┏━━
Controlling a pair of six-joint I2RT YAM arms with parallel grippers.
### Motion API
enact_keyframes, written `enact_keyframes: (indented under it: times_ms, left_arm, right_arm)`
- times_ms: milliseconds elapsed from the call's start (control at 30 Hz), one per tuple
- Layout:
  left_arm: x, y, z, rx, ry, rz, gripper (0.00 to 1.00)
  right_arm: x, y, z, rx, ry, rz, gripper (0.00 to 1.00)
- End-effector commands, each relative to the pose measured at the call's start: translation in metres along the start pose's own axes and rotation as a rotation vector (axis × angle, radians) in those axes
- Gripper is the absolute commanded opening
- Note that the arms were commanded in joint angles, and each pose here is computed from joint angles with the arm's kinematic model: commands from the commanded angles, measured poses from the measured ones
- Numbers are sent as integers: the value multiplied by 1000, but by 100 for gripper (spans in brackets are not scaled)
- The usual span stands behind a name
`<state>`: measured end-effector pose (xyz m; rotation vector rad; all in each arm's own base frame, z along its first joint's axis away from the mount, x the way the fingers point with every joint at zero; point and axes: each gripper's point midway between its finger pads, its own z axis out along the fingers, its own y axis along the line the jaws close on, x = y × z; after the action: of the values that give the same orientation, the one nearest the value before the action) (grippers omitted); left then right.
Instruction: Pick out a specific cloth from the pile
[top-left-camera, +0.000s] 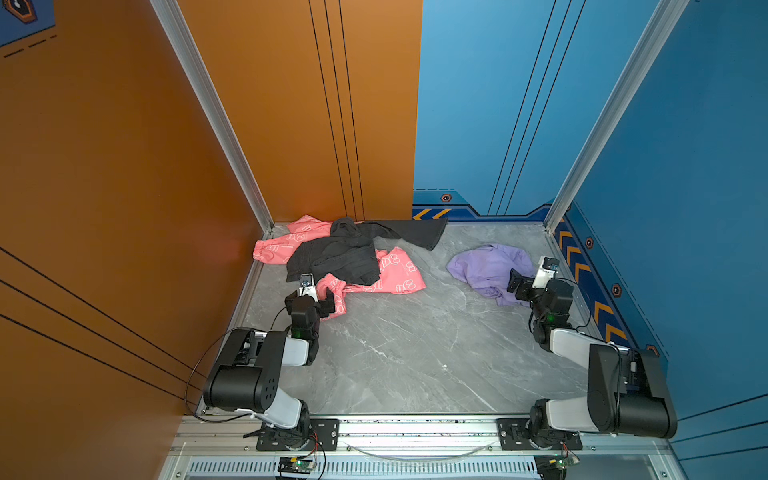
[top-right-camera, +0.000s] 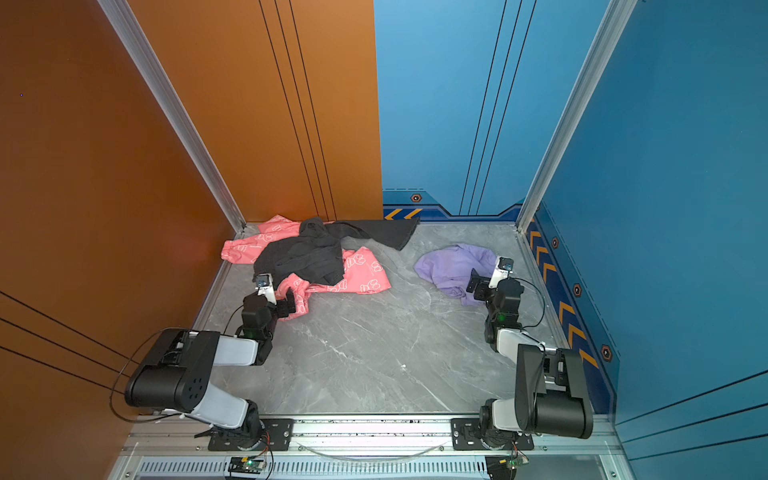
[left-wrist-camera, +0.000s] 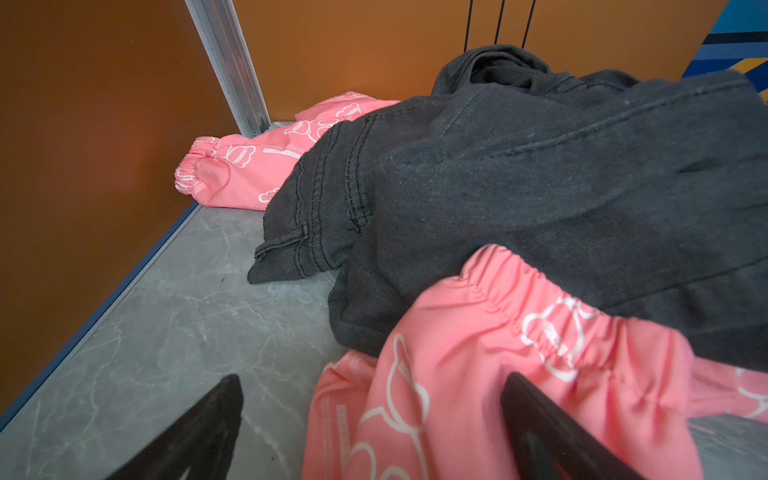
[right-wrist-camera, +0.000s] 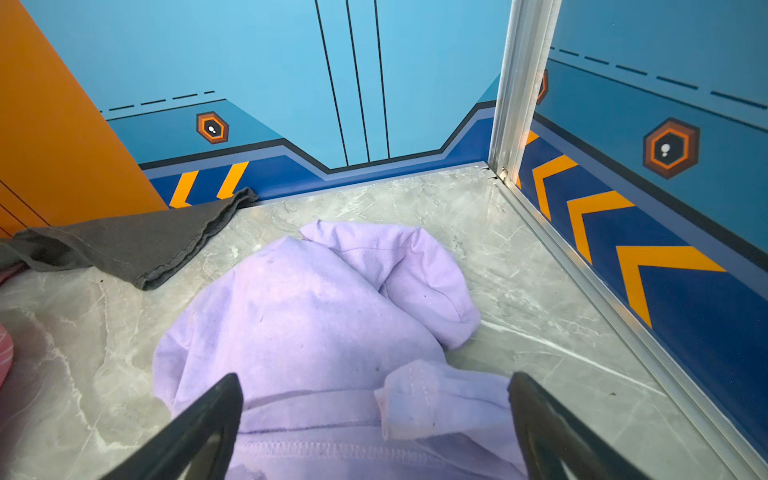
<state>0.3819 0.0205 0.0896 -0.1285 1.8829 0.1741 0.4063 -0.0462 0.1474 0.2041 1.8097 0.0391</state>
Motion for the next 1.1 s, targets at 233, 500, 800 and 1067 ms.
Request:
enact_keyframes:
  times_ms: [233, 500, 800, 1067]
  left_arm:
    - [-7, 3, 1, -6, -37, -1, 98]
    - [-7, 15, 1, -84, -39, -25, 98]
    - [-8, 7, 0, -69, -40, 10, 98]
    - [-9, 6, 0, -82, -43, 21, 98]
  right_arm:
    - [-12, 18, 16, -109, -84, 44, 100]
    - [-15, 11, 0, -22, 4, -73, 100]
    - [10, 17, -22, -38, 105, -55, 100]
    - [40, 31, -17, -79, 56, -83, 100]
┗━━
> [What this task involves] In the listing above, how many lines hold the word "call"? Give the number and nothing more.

> [Task solution] 2